%%

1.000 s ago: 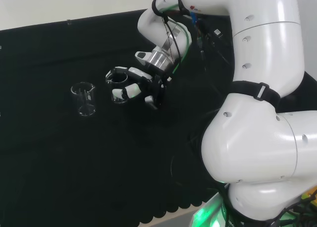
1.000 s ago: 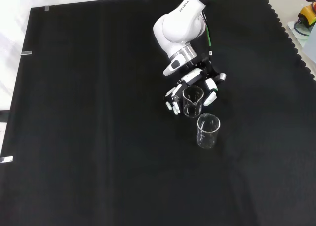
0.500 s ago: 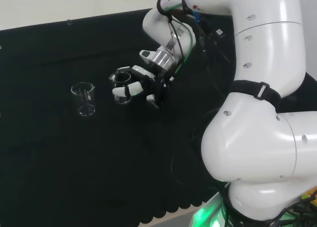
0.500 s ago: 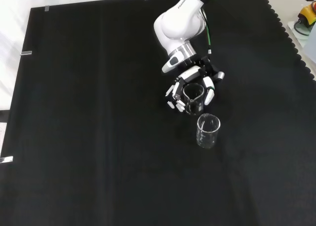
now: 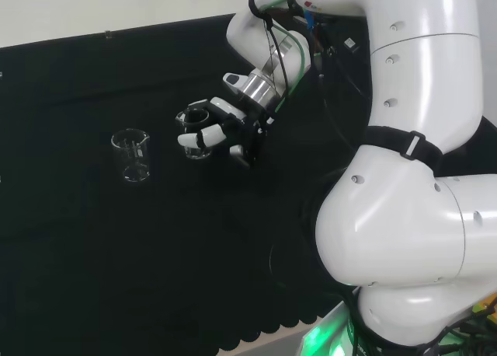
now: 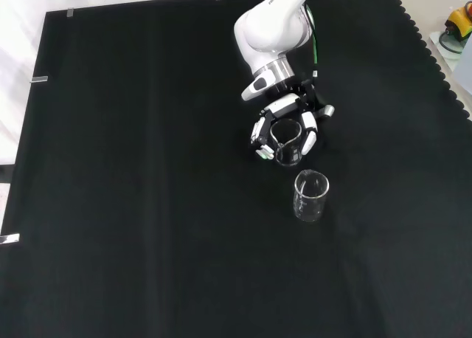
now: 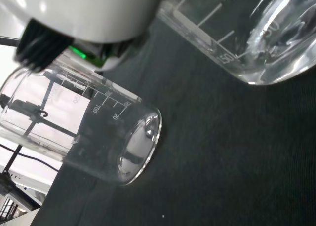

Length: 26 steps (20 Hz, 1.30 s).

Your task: Pick up the beaker on the right.

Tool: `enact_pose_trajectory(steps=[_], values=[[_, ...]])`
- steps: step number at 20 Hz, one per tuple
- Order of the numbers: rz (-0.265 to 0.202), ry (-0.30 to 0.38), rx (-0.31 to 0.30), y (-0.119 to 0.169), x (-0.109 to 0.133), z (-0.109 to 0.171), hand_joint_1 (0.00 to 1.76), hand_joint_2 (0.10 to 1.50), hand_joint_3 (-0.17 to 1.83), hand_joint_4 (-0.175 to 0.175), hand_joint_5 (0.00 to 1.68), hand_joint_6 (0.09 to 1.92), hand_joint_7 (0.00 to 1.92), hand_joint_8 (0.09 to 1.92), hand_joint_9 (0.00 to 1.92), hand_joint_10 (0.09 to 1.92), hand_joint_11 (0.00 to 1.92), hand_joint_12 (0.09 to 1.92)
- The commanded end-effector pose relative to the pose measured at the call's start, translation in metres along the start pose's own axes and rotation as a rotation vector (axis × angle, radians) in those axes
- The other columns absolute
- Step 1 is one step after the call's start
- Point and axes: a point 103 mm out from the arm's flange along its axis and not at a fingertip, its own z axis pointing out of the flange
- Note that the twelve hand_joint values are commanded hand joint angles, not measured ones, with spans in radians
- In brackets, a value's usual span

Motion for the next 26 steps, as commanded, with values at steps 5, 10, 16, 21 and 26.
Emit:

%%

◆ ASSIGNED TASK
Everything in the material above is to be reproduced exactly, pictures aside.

◆ EXPECTED ANSWER
1.000 s ago: 
1.000 s ago: 
0.500 s ago: 
0.500 s ago: 
now: 
now: 
now: 

Length: 26 steps (20 Hz, 1.30 s).

Your task: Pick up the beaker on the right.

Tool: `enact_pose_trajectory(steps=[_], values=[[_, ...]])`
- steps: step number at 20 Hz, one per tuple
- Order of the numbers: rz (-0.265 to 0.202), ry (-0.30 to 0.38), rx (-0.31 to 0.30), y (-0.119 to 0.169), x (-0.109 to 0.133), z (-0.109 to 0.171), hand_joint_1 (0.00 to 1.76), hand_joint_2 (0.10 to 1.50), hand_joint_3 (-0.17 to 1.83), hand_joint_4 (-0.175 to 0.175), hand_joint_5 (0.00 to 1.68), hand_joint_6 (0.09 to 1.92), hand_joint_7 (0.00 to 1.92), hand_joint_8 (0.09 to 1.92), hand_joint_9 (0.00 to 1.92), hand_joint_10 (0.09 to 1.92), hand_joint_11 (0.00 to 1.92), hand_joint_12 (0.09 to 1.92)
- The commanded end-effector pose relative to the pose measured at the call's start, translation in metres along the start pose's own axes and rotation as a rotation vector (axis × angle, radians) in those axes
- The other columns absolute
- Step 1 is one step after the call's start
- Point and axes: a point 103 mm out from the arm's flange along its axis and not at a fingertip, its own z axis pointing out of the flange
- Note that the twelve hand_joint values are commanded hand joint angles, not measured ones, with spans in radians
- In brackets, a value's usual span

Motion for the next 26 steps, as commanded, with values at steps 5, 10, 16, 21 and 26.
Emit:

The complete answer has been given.